Tad Weed was the Big Ten’s smallest football player in the early 1950’s weighing 128 pounds and only 5 feet and 5 inches tall. In the 1955 Rose Bowl game he missed a field goal for Ohio State and subsequently punished himself by vowing to kick 10,000 in a row- the 10,000th blindfolded. Later he provided the margin for victory in helping upset the Cleveland Browns in the 1955 College All-Star game by kicking three field goals and two extra points. Did you know: The WEED Tennis Racquet was invented in the early 1970’s by Thurlow ‘Tad’ Weed, who started playing tennis but was always hitting overheads on the throat. The racquet became a favorite among ranked senior players who saw the benefit of having a larger hitting area to generate added power and steady play.

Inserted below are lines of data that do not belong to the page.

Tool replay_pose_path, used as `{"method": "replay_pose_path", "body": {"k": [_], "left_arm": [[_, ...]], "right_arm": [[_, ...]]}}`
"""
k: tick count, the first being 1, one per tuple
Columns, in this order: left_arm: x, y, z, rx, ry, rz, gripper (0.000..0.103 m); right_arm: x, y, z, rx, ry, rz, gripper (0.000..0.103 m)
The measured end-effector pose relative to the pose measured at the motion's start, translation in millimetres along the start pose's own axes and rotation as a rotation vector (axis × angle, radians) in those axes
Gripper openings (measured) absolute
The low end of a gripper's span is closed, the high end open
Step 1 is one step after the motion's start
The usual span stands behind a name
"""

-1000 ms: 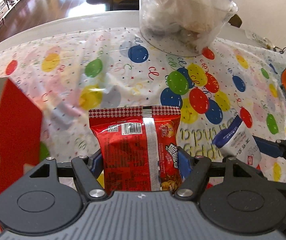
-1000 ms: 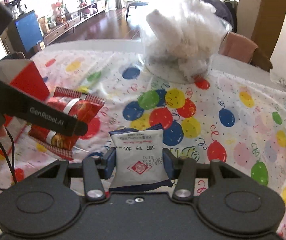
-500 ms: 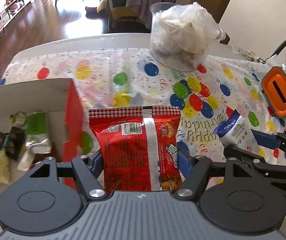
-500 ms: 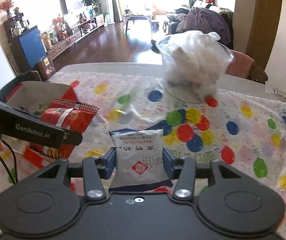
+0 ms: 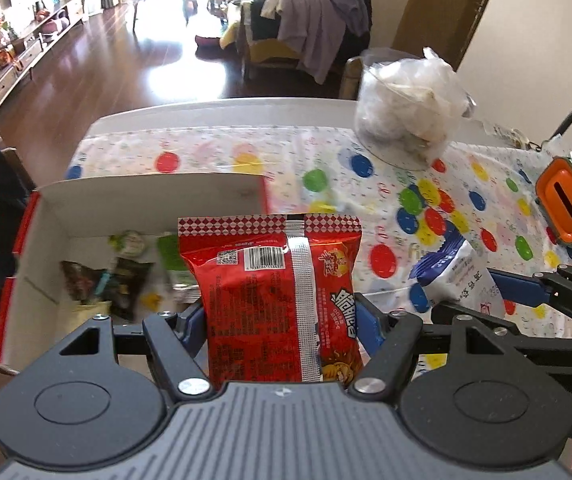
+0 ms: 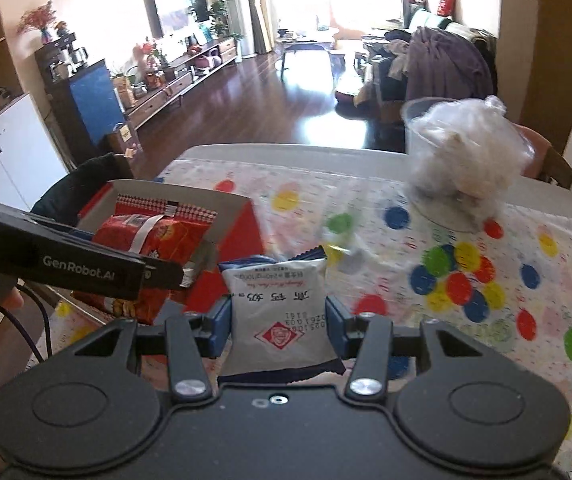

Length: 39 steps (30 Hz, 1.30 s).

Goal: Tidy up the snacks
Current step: 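Carry the red chip bag and white packet over the red box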

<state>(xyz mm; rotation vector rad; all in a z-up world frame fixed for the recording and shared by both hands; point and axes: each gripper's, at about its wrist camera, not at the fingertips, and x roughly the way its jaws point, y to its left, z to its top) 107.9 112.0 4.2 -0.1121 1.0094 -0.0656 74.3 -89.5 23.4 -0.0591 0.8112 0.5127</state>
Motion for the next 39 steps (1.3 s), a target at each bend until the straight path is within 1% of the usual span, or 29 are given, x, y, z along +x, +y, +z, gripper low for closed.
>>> {"method": "replay_pose_path", "body": {"k": [5, 11, 18, 24, 28, 31, 35, 39], "left_arm": [[-7.9, 34.0, -1.9, -0.015, -0.009, 0.022, 0.072], [-9.8, 78.8, -1.6, -0.041, -0.015, 0.051, 0.072], [2.3, 130.5, 1.4, -0.074, 0.004, 0.1, 0.072], [21.6, 165.0, 5.5, -0.071, 0.041, 0.108, 0.072], [42.2, 179.6, 5.4, -0.06, 0.079, 0.106, 0.072], [55.2, 182.8, 3.5, -0.039, 0.095, 0.112, 0.072], [68.8, 178.0, -1.0, -0.001, 0.113, 0.11, 0.072], [77.5, 175.2, -3.0, 0.009, 0.123, 0.105, 0.072]], "right_arm": [[15.6, 31.8, 10.2, -0.03, -0.005, 0.013, 0.047], [38.6, 65.0, 21.5, -0.059, -0.004, 0.008, 0.047], [73.7, 93.2, 31.2, -0.082, 0.02, -0.015, 0.047], [110.0, 112.0, 35.9, -0.097, 0.075, -0.021, 0.047], [135.2, 125.0, 36.3, -0.116, 0.11, -0.025, 0.047], [151.2, 133.1, 32.5, -0.139, 0.138, -0.031, 0.047], [164.4, 141.1, 25.8, -0.165, 0.174, -0.038, 0.047], [170.4, 142.6, 21.7, -0.162, 0.197, -0.052, 0.047]]}}
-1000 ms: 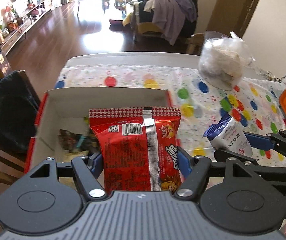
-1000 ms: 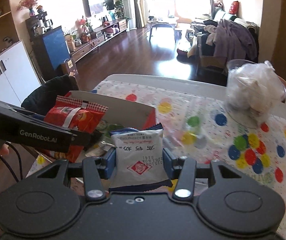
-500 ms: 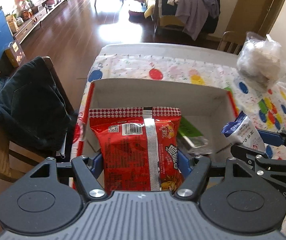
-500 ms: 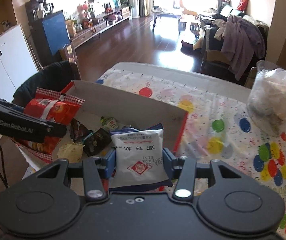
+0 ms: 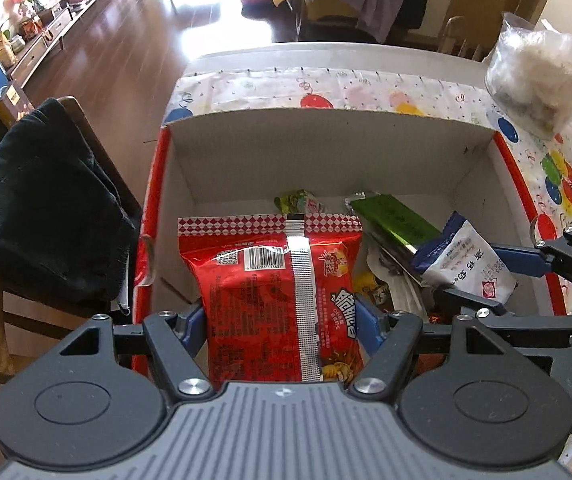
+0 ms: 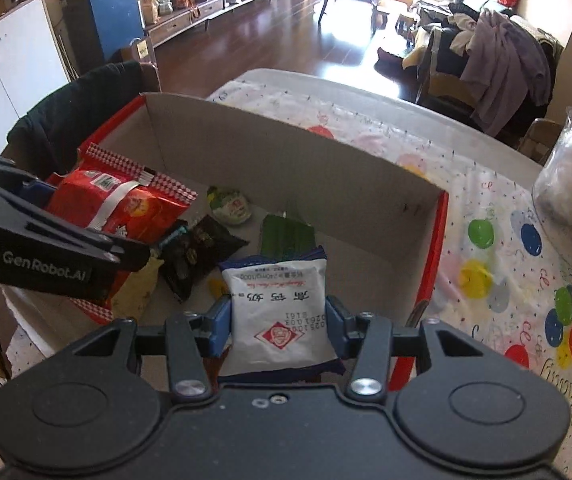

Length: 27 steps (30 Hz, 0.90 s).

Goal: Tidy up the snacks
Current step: 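Carry the red chip bag and white packet over the red box, then open both tools to drop the chip bag and white packet into the box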

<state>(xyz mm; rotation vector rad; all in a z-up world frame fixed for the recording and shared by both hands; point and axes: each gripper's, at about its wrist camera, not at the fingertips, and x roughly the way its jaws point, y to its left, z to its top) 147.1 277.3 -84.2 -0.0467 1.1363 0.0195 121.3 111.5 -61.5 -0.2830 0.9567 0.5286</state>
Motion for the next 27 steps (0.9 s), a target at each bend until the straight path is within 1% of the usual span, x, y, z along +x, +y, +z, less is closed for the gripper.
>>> {"method": "replay_pose_path", "body": {"k": [5, 9, 12, 13, 14, 18, 21, 23, 27], "left_arm": [[1.7, -10.8, -2.1, 0.057, -0.009, 0.023, 0.072], [5.6, -10.5, -2.7, 0.046, 0.013, 0.018, 0.072], [7.8, -8.6, -4.7, 0.038, 0.027, 0.016, 0.072], [7.3, -7.5, -6.1, 0.033, 0.027, 0.01, 0.072], [6.4, -6.4, -7.4, 0.027, 0.025, 0.007, 0.072], [-1.0, -4.5, -10.8, 0.018, 0.004, 0.001, 0.073], [-8.3, -3.3, -12.9, 0.011, -0.016, -0.002, 0.075], [-14.6, -3.2, -14.3, 0.009, -0.033, 0.0, 0.076], [-32.2, -3.6, -19.3, 0.003, -0.081, -0.003, 0.076]], "right_arm": [[0.2, 0.7, -0.9, 0.008, 0.008, 0.006, 0.048], [-1.1, -0.9, -2.2, 0.011, 0.011, 0.004, 0.051], [-4.6, -3.7, -2.8, 0.026, 0.004, 0.011, 0.059], [-7.1, -4.1, -3.5, 0.026, -0.003, 0.011, 0.063], [-9.6, -4.3, -4.3, 0.025, -0.009, 0.014, 0.065], [-18.4, -6.5, -7.5, 0.035, -0.019, 0.023, 0.067], [-25.6, -8.5, -9.7, 0.045, -0.028, 0.031, 0.073], [-33.2, -9.8, -11.3, 0.051, -0.045, 0.037, 0.079], [-51.0, -12.7, -12.8, 0.069, -0.079, 0.062, 0.08]]}}
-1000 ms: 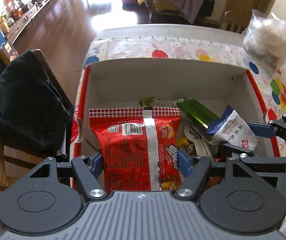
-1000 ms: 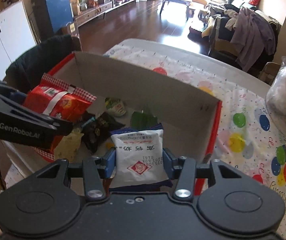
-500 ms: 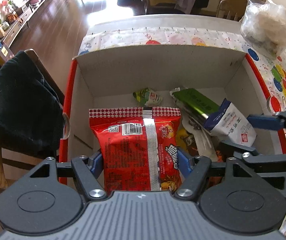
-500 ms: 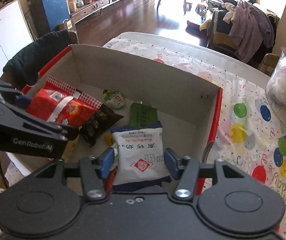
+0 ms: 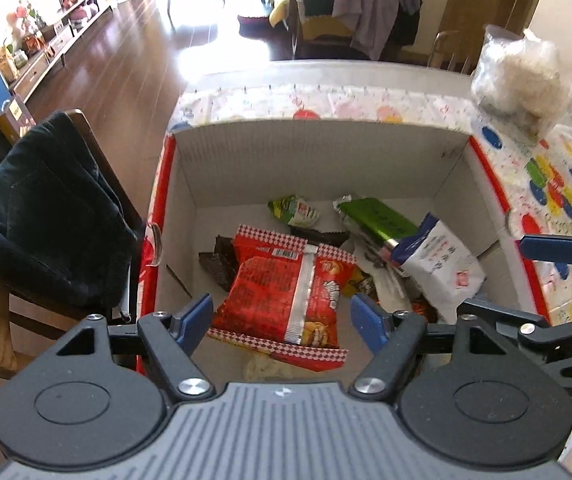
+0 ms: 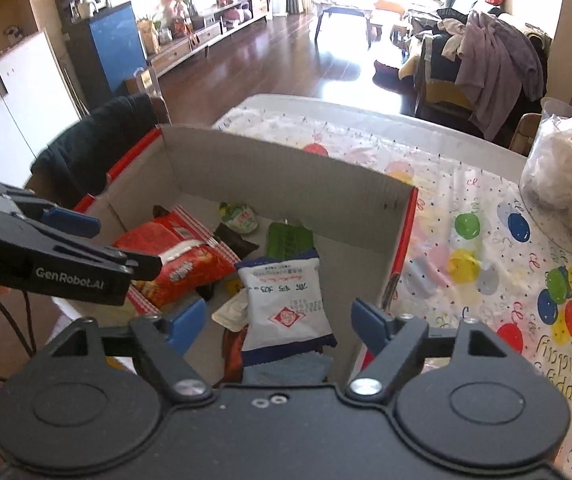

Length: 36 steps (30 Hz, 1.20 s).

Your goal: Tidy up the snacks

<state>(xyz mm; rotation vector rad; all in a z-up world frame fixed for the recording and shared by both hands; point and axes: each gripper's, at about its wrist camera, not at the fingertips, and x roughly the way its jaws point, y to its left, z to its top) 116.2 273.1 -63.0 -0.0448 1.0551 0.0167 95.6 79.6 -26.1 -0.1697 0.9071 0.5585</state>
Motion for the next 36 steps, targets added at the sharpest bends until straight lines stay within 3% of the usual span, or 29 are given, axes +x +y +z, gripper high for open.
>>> {"method": "replay_pose_path", "body": {"k": [5, 8, 11, 17, 22, 36], "left_arm": [[-26.9, -3.5, -3.6, -0.008, -0.07, -0.007, 0.08], [-42.1, -6.3, -5.7, -0.012, -0.107, -0.003, 0.08], [-57.7, -10.7, -8.8, -0.008, -0.144, -0.006, 0.08], [-82.5, -20.5, -17.8, 0.012, -0.217, -0.032, 0.085], [-96.6, -26.8, -25.2, 0.001, -0.255, -0.083, 0.1], [-112.4, -37.1, -37.5, -0.033, -0.278, -0.067, 0.102]], "right_arm": [[-28.1, -1.6, -2.2, 0.015, -0.068, 0.032, 0.094], [-44.8, -2.6, -2.9, 0.019, -0.107, 0.055, 0.095], [-61.8, -1.5, -5.9, 0.01, -0.16, 0.061, 0.102], [-88.1, 0.1, -12.5, -0.022, -0.219, 0.076, 0.103], [-105.9, -4.3, -19.1, 0.0, -0.272, 0.077, 0.103], [-123.9, -20.5, -35.6, 0.072, -0.306, 0.07, 0.103]]}}
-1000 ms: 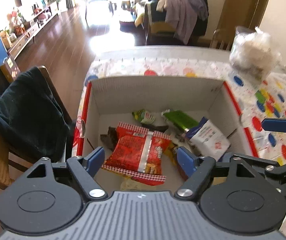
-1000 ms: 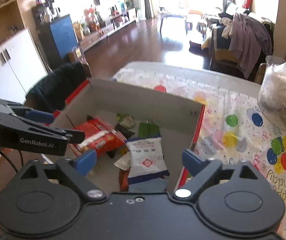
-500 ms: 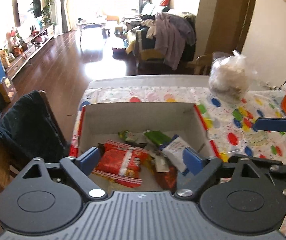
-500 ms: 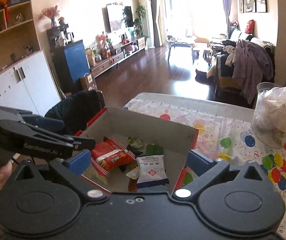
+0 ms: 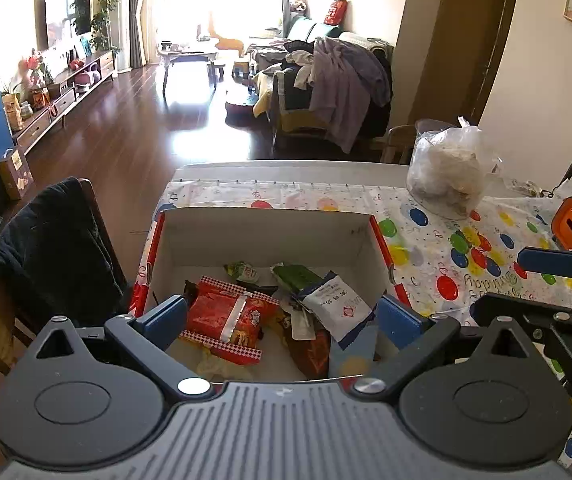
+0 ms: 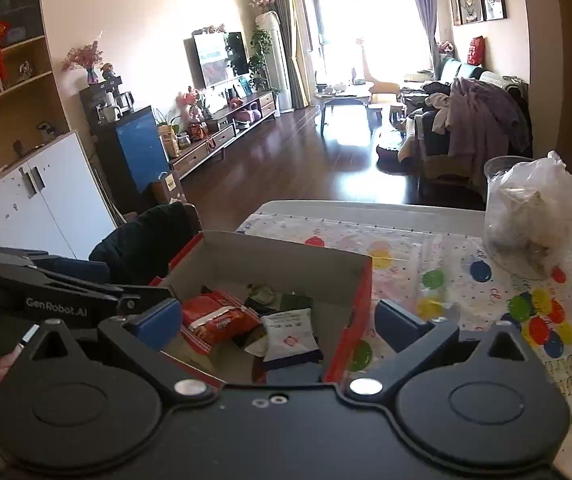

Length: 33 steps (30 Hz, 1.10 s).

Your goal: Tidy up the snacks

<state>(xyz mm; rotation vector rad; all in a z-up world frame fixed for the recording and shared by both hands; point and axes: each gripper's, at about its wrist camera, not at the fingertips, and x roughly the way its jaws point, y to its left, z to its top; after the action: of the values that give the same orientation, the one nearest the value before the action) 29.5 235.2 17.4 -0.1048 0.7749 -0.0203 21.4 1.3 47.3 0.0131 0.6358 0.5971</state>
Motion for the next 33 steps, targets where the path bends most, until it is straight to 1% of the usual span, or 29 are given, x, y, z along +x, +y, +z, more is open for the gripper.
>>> {"method": "replay_pose_path", "body": {"k": [3, 6, 9, 17, 33], "left_arm": [[-2.1, -4.9, -0.9, 0.017, -0.003, 0.018, 0.102], [-2.1, -7.8, -1.2, 0.023, -0.001, 0.019, 0.102], [-2.6, -8.9, -2.2, 0.023, -0.002, 0.025, 0.102], [-1.3, -7.9, -7.7, 0.023, 0.013, 0.051, 0.102], [-3.2, -8.8, -13.0, 0.003, 0.026, 0.056, 0.102]], "right_arm": [[-2.3, 0.7, -1.9, 0.0, -0.006, -0.011, 0.103], [-4.5, 2.0, -2.3, -0.014, -0.016, -0.024, 0.103], [-4.8, 1.6, -2.4, -0.021, -0.017, -0.01, 0.103], [-1.6, -0.6, -8.5, 0.012, 0.011, 0.007, 0.103], [-3.9, -4.6, -17.5, 0.05, 0.021, -0.035, 0.103]]}}
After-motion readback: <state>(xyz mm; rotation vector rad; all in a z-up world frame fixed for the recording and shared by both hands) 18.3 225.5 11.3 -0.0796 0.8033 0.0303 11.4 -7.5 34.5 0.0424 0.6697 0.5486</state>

As far as lightweight pros are concerned, Atlanta Falcons Bob Etter weighed only 152 pounds. Charley Durkee while playing for the New Orleans Saints weighed 165 pounds. Even if he only 5 feet and 2 inches tall and weighs just 114 pounds, Dene Garner found a niche in Salt Lake City’s Alta High School. As a sophomore (1980) he converted 5 of his first 7 field goal attempts and all 12 of his first dozen extra points. In practice he got a 55-yarder.
The Will and the desire to be a part of the great game of football have allowed many young men to participate who otherwise would have had to be spectators because of their size, or because of some particular physical handicap. The kicking game has often provided the opportunity for rewarding such dedication.